Switching from [70, 6] to [70, 1] costs **0.62% WER** and buys **~430ms** of first-token latency. For a voice agent, this is not a tradeoff — it is mandatory.

### HTTP path analysis

The scheduler-routed HTTP path (v2) shows 1.5s at c=1 for 5s audio:

- 5s audio / 0.56s frame = ~9 frames
- Each frame: up to 50ms batch wait + 55ms GPU = 105ms
- 9 frames * 105ms = ~945ms inference + overhead = ~1.5s

With 80ms chunks: 5s / 0.08s = 62 frames, but GPU time per frame is ~8-10ms (smaller frames = less computation), so total ~62 * 15ms = ~930ms. Similar total GPU time but the batch_wait overhead per frame matters more. Solution: for bulk HTTP feeds, the batcher should drain consecutively without re-waiting (the frames are already buffered).

## The Fix (3 changes)

### Change 1: Switch to 80ms chunks (the big win)
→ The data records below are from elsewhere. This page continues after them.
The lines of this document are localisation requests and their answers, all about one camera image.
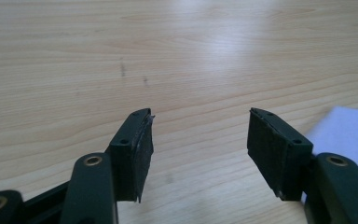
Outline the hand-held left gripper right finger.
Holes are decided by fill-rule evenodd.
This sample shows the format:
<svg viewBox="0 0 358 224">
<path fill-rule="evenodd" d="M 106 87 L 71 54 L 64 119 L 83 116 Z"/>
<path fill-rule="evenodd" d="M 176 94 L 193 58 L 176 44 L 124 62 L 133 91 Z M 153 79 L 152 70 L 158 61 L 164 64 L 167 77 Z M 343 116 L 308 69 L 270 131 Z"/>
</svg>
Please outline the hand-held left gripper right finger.
<svg viewBox="0 0 358 224">
<path fill-rule="evenodd" d="M 248 155 L 268 186 L 282 201 L 299 201 L 302 172 L 310 163 L 313 144 L 272 112 L 252 108 L 247 139 Z"/>
</svg>

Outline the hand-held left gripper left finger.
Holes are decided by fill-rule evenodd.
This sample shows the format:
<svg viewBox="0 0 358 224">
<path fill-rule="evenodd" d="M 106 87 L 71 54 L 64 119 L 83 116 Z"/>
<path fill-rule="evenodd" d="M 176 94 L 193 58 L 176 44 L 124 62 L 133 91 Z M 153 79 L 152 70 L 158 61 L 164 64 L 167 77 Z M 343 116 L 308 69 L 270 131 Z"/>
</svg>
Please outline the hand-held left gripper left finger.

In [config.py](triton_asr/config.py) line 33, change the default and add env var override:

```python
att_context_size: List[int] = field(
    default_factory=lambda: [70, int(os.environ.get("ATT_RIGHT_CONTEXT", "1"))]
)
```

This single change drops WS first-token from ~539ms to ~130ms.

### Change 2: Reduce max_batch_latency_ms for low concurrency

Currently 50ms. With 80ms chunks, the batch wait becomes a larger fraction of per-frame time. Reduce to 10ms:

```python
max_batch_latency_ms: float = float(os.environ.get("MAX_BATCH_LATENCY_MS", "10"))
```

At c=1 this saves ~40ms. At high concurrency the event signal fires immediately anyway (0ms wait), so this only affects low-load latency.

### Change 3: Add per-frame timing instrumentation

Add timing logs inside the inference loop and gateway so we can verify the fix and identify any remaining bottlenecks:

- `t_buffered`: when gateway feeds audio to engine
- `t_batch_start`: when inference loop picks up the batch
- `t_gpu_done`: after pipeline.process_streaming_batch()
- `t_routed`: after output reaches client queue

This should be lightweight (perf_counter calls) and gated behind a `DEBUG_TIMING` env var.

## Expected results after fix

| Metric | Before (560ms chunks) | After (80ms chunks) | Change |

|:---|---:|---:|:---|

| WS FT c=1 | 539ms | ~130ms | -76% |

| WS FT c=50 | 694ms | ~200ms | -71% |

| WS FT c=100 | 1209ms | ~350ms | -71% |

| HTTP c=1 (5s audio) | 1481ms | ~900ms | -39% |

| WER | 7.22% | 7.84% | +0.62% |

| VRAM | 10.4GB | ~10.4GB | unchanged |

Note: GPU inference per frame will be faster (smaller tensor), so concurrency capacity may actually increase.